William Brereton is programming lead and will be working on enemy mechanics, any physics related tasks, and managing the programming team.
Mitch Clayton is the design lead, on the art team and design, and will be working on gameplay design, environment art and managing the design team.
Daniel Craig
is a programmer that will be working on lighting, and any physics related tasks.
Megan Daniels is an artist and on the design team. She will be working on narrative and PR for the game.
Gabe Deyo is a programmer and will be working on the camera controls of the game and also be in charge of quality assurance.
Emily Dillhunt is the art lead of the team will be working with textures, sculpting and shaders as needed for the game and she will also be managing the art team.
Phoenix Hendricks is a programmer and on the design team. He will be working on sound to put in the game and putting sound in the game.
Alex Knutson is an artist and on the design team. He will be working on level design and animation.
Logan Larson is a programmer and on the design team. He will be working with shaders, the main character mechanics, and gameplay design.
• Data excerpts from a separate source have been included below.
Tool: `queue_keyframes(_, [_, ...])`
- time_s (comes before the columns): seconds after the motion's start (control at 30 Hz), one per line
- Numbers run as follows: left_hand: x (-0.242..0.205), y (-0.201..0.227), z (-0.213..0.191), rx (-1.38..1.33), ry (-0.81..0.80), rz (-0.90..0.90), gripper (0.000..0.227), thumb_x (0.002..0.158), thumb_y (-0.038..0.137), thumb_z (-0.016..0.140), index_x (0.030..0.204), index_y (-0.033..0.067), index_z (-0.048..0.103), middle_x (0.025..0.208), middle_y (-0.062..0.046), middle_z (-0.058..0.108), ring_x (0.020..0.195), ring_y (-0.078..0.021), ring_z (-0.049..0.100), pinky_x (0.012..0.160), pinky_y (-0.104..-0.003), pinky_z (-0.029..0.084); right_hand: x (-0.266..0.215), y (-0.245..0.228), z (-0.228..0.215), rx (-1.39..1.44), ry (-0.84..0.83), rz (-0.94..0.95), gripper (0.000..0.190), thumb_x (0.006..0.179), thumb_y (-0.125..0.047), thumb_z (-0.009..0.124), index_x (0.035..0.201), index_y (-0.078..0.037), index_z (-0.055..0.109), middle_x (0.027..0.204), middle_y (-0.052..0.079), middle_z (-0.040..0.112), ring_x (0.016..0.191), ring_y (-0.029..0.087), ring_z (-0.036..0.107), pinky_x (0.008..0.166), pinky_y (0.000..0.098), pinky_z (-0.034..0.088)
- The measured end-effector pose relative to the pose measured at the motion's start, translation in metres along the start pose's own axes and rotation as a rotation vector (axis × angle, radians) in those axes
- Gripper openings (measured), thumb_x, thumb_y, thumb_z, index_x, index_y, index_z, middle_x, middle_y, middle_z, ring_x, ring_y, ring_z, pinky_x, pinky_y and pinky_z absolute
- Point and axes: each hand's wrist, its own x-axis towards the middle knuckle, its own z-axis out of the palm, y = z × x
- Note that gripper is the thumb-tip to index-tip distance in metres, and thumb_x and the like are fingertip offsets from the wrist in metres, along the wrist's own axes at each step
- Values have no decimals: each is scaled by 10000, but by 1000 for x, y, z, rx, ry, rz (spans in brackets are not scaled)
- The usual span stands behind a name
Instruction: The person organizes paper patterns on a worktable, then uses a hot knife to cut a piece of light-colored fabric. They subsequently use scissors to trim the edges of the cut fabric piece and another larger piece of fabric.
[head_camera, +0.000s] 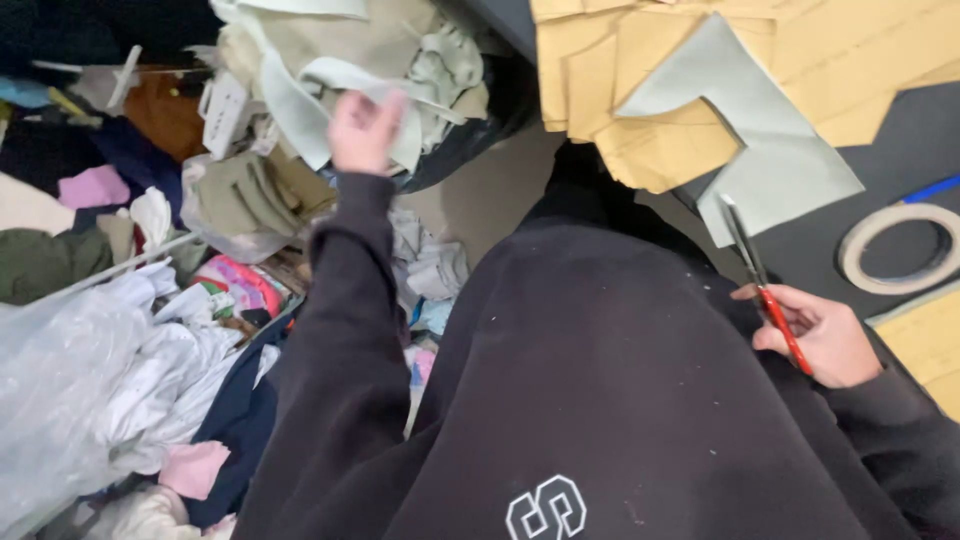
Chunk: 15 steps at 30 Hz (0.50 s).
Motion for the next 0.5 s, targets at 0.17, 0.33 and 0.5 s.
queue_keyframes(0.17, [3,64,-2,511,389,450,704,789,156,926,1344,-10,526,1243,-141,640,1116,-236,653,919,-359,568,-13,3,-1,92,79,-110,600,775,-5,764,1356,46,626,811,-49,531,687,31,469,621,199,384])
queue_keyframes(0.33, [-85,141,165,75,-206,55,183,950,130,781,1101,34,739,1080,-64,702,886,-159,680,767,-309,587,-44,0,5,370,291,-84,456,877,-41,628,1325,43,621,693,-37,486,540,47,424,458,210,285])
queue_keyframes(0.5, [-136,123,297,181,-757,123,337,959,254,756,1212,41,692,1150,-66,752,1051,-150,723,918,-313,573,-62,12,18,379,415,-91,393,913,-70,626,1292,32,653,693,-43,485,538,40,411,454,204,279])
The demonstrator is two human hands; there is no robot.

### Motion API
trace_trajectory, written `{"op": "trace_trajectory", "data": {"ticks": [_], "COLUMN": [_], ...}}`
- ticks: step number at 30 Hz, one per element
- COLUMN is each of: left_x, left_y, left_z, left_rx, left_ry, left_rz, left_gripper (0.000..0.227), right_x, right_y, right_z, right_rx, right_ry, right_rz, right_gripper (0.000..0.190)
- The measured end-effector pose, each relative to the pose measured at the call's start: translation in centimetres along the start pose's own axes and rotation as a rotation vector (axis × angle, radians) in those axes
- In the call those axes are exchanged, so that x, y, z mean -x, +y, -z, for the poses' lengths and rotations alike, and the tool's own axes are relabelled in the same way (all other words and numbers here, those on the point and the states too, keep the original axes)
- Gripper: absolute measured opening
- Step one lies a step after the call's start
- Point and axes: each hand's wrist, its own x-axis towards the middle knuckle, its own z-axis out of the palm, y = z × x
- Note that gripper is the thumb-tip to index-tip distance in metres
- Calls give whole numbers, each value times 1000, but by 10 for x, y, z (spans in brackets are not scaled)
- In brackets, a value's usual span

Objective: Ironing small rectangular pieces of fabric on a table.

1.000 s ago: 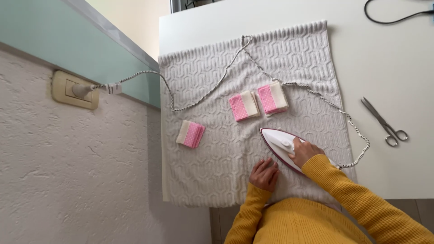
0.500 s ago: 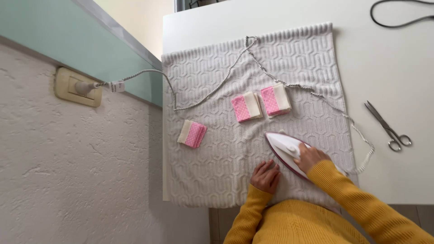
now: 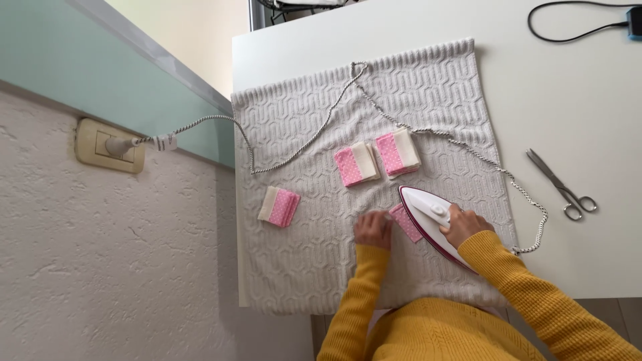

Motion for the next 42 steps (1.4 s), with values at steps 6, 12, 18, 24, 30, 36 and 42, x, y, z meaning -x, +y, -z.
{"op": "trace_trajectory", "data": {"ticks": [6, 12, 18, 24, 30, 36, 42], "left_x": [-12, -22, -28, -15, 24, -92, -136], "left_y": [-22, -13, -7, -13, -50, -16, -144], "left_z": [-38, -40, -39, -59, -140, -16, -53], "left_rx": [-96, -211, -287, 242, 1131, 1013, 1127], "left_ry": [-79, -237, -293, -183, 154, 120, 89], "left_rz": [145, 262, 271, 441, 901, 964, 899], "left_gripper": [14, 24, 20, 14, 20, 31, 30], "right_x": [-8, -31, -27, -20, -34, -34, -47], "right_y": [30, 52, 54, 49, 57, 57, 67], "right_z": [-4, 16, 19, 28, 13, 16, 0], "right_rx": [-26, -36, -36, -37, -34, -3, 5], "right_ry": [-27, -11, -12, 32, 51, -3, 26], "right_rz": [-49, -153, -144, -176, -175, -180, -176], "right_gripper": [44, 46, 46, 50, 52, 52, 53]}}
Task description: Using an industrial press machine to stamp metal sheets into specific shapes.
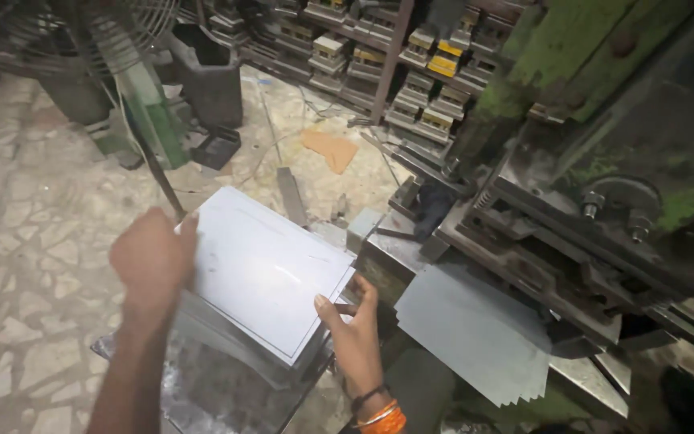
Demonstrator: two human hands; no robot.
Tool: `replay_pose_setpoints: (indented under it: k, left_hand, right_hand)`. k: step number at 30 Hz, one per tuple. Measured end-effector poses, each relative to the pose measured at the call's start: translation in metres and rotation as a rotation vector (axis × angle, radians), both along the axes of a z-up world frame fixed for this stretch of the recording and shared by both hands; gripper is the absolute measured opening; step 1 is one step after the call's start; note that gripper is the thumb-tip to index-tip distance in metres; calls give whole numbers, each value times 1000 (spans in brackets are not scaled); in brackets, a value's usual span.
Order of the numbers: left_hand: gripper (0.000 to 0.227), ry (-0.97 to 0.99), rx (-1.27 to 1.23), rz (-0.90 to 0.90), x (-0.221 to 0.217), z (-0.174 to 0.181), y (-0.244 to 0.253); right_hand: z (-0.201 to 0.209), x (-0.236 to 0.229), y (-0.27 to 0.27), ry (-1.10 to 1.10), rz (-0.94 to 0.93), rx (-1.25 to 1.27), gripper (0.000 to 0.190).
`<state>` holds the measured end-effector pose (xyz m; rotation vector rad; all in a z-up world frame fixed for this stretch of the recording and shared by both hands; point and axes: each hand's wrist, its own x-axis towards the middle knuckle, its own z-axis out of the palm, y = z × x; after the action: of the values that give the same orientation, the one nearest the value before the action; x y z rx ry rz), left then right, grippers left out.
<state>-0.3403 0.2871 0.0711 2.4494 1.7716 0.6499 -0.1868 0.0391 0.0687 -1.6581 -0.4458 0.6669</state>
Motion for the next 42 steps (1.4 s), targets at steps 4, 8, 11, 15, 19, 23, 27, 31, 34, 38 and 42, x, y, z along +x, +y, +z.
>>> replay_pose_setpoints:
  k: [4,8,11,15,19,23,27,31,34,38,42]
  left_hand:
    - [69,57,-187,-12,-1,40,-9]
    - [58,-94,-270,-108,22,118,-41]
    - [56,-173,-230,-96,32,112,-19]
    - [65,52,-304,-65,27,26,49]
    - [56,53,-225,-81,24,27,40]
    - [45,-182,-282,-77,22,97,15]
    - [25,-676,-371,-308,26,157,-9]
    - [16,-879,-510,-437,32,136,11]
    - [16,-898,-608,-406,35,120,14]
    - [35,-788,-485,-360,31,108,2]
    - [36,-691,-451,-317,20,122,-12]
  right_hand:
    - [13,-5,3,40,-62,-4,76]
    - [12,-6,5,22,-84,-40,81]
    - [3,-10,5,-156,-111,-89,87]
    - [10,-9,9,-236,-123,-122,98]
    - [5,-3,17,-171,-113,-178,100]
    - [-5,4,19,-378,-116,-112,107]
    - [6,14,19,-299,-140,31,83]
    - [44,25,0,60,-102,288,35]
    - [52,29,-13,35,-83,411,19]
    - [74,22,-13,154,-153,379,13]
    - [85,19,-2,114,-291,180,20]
Zack Pasterski is an artist and on the design team. He will be working on level design and environment art.
Hue Vang is an artist and on the design team. He will be working on animation, sculpting, and narrative.
Tyler Walvort is a programmer and on the design team. He will be working with any environment physics and the main character mechanics.

Who We Are as a Team

Each of the team member descriptions cannot hope to include everything that each team member will contribute to Everend, but at least now you have some idea of what each member has strengths in or has interest in. As a team we have attempted to let each member do something they are interested in or have more experience with. With that we are attempting to keep our team more content and also able to get experience with what they would prefer to work with. Together all 12 members of this team make a good combination of skillsets and by collaborating well, we can accomplish a lot. All 12 of us make up Strix Game Studios, and together we can make Everend to be the game that we want it to be through our hard work and dedication.